Task directions: Pictures are to be omitted; everything else in the data must be transcribed exactly.

*** Block opens ***

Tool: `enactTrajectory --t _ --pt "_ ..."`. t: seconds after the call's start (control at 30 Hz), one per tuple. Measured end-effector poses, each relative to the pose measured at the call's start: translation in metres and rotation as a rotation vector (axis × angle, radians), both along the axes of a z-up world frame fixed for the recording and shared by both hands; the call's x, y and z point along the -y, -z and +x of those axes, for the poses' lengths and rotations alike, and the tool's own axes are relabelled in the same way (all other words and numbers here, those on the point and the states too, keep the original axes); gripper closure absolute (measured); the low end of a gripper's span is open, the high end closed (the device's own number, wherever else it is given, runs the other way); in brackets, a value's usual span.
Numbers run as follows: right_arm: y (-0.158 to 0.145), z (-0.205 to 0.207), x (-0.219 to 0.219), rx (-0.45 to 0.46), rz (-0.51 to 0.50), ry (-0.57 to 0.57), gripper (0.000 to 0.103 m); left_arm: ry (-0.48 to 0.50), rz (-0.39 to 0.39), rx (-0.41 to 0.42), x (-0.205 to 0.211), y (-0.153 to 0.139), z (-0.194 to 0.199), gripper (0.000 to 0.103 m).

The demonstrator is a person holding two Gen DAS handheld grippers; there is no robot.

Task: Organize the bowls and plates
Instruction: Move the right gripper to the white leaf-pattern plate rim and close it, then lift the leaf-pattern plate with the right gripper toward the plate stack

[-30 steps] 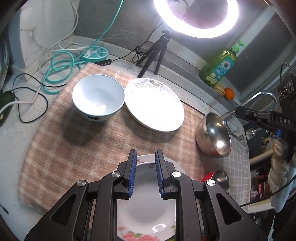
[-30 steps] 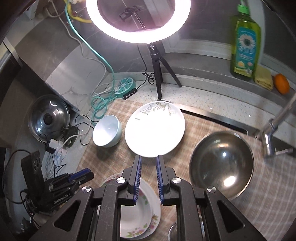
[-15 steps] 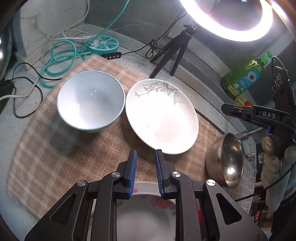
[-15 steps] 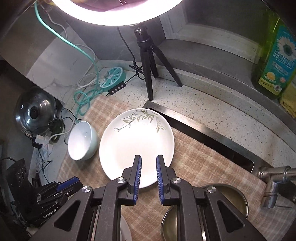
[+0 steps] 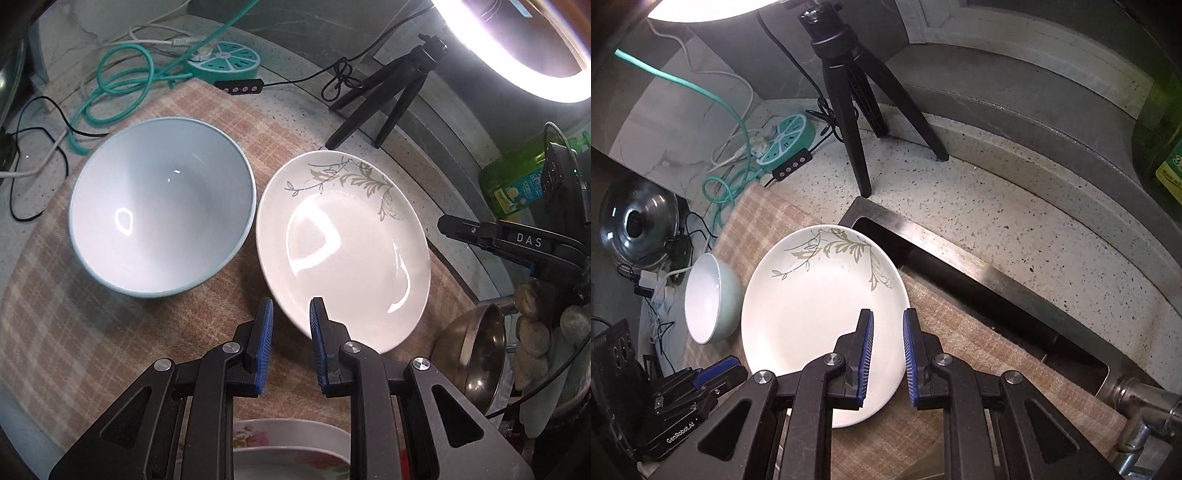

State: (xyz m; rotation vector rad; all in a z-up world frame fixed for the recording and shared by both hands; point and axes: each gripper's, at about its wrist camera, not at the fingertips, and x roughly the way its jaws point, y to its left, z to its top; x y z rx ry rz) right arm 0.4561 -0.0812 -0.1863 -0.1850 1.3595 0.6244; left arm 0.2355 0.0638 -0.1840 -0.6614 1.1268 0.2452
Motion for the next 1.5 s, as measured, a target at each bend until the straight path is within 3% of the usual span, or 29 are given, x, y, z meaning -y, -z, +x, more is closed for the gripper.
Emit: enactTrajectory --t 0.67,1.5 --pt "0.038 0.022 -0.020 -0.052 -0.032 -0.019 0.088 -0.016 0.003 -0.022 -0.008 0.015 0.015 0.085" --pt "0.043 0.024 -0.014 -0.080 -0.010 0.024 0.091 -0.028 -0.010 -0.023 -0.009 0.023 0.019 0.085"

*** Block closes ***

Response area:
Tool: `enactTrajectory --t _ --pt "_ ..."`. t: seconds after the call's start (control at 30 Hz), one per tuple. Measured end-effector poses, each relative to the pose measured at the call's start: translation in metres and rotation as a rotation vector (axis × angle, radians), both along the axes of a z-up world frame fixed for the recording and shared by both hands; the call's x, y and z point along the -y, -z and +x of those axes, for the poses' lengths and rotations alike, and the tool's own axes are relabelled in the same way (all other words and numbers here, those on the point and the states too, keep the original axes); gripper closure absolute (measured); the low end of a gripper's span is open, the high end closed (the device's own number, wherever else it is given, runs the other way); in brackets, a value's usual span.
Numbers run as follows: right_arm: y (-0.158 to 0.145), z (-0.205 to 0.207), x (-0.219 to 0.219), rx (-0.45 to 0.46), rz (-0.51 to 0.50), ry (-0.57 to 0.57), gripper (0.000 to 0.103 m); left_arm: ry (-0.48 to 0.50), rz (-0.39 to 0.39), rx (-0.41 to 0.42), x (-0.205 to 0.211), y (-0.153 to 0.139), z (-0.194 to 0.199), gripper (0.000 to 0.103 m).

The demonstrator is a person holding two Gen DAS handheld grippers; there is no robot.

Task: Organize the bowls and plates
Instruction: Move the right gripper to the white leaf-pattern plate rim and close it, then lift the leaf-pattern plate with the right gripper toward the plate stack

[-30 steps] 
[-30 steps] 
[-15 steps] 
[-15 steps] 
[+0 steps] 

State: (xyz m; rotation vector rad; all in a z-up world frame fixed for the recording and shared by both hands; point and axes: each gripper's, at about its wrist camera, not at the fingertips, and x roughly the way its jaws point, y to its left, z to its top; x y z rx ry rz) right arm 0.4561 -0.0812 -0.1863 -0.1850 1.3595 0.6244; left arm 0.2355 0.0638 -0.1840 -0.6614 1.1268 0.2452
Motion for the next 1.5 s, as measured, a target at each bend until the straight path is within 3% of the usual span, or 29 are given, x, y, z meaning -y, -z, +x, more is closed for the gripper.
Emit: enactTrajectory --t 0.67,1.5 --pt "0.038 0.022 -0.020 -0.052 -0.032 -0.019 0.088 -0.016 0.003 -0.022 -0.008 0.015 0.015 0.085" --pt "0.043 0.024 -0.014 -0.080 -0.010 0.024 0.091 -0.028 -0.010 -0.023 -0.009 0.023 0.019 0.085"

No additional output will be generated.